### [Directions for this task]
Start with the first line of the material. Repeat each line exactly through the one that contains "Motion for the".

### [Dataset section]
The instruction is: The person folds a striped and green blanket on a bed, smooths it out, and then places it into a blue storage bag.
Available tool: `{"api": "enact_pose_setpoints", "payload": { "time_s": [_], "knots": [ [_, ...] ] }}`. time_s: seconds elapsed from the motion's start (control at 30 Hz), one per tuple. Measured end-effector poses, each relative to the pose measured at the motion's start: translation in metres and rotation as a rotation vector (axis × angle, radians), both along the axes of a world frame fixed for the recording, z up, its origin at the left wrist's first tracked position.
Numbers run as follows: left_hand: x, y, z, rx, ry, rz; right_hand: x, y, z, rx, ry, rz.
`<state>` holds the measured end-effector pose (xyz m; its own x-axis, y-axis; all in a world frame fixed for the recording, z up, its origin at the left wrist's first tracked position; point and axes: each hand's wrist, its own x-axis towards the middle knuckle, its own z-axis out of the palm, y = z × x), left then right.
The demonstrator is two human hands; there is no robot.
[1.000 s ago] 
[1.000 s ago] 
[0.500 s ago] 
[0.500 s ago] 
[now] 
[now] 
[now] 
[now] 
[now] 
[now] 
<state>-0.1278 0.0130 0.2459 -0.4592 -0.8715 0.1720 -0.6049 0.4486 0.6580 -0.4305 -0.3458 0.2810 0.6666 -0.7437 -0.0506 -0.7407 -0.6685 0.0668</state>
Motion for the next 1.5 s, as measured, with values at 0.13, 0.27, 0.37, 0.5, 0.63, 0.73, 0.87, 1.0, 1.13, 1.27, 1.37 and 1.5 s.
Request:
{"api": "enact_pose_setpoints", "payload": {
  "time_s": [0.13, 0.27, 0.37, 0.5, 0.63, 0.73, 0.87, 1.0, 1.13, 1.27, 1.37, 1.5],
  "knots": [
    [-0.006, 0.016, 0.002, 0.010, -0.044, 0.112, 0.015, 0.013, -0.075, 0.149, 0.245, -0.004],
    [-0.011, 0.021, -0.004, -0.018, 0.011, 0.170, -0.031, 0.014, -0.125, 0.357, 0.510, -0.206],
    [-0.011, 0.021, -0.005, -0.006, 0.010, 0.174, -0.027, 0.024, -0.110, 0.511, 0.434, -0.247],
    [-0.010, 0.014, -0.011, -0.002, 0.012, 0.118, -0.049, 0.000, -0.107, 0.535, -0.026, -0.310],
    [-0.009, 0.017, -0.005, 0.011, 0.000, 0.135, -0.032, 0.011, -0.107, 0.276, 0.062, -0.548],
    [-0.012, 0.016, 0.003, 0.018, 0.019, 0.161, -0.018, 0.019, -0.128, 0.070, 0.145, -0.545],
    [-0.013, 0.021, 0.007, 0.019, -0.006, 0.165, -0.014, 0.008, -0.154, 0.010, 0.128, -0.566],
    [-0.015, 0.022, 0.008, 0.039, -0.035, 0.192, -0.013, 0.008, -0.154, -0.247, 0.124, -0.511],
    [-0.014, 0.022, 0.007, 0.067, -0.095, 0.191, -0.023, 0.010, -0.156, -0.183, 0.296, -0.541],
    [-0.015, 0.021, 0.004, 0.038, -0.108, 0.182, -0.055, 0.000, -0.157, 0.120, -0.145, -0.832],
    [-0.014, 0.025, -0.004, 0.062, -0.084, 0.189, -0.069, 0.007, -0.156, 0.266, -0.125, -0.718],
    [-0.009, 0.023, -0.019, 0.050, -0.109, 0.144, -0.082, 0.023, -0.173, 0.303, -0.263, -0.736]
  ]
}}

### [Your response]
The instruction is: The person folds a striped and green blanket on a bed, smooths it out, and then places it into a blue storage bag.
Available tool: `{"api": "enact_pose_setpoints", "payload": { "time_s": [_], "knots": [ [_, ...] ] }}`. time_s: seconds elapsed from the motion's start (control at 30 Hz), one per tuple. Measured end-effector poses, each relative to the pose measured at the motion's start: translation in metres and rotation as a rotation vector (axis × angle, radians), both along the axes of a world frame fixed for the recording, z up, its origin at the left wrist's first tracked position.
Numbers run as follows: left_hand: x, y, z, rx, ry, rz; right_hand: x, y, z, rx, ry, rz.
`<state>` holds the measured end-effector pose (xyz m; its own x-axis, y-axis; all in a world frame fixed for the recording, z up, its origin at the left wrist's first tracked position; point and axes: each hand's wrist, its own x-axis towards the middle knuckle, its own z-axis out of the palm, y = z × x), left then right.
The demonstrator is two human hands; there is no robot.
[1.000 s ago] 
[1.000 s ago] 
[0.500 s ago] 
[0.500 s ago] 
[now] 
[now] 
[now] 
[now] 
[now] 
[now] 
<state>-0.1278 0.0130 0.2459 -0.4592 -0.8715 0.1720 -0.6049 0.4486 0.6580 -0.4305 -0.3458 0.2810 0.6666 -0.7437 -0.0506 -0.7407 -0.6685 0.0668</state>
Motion for the next 1.5 s, as measured, with values at 0.13, 0.27, 0.37, 0.5, 0.63, 0.73, 0.87, 1.0, 1.13, 1.27, 1.37 and 1.5 s.

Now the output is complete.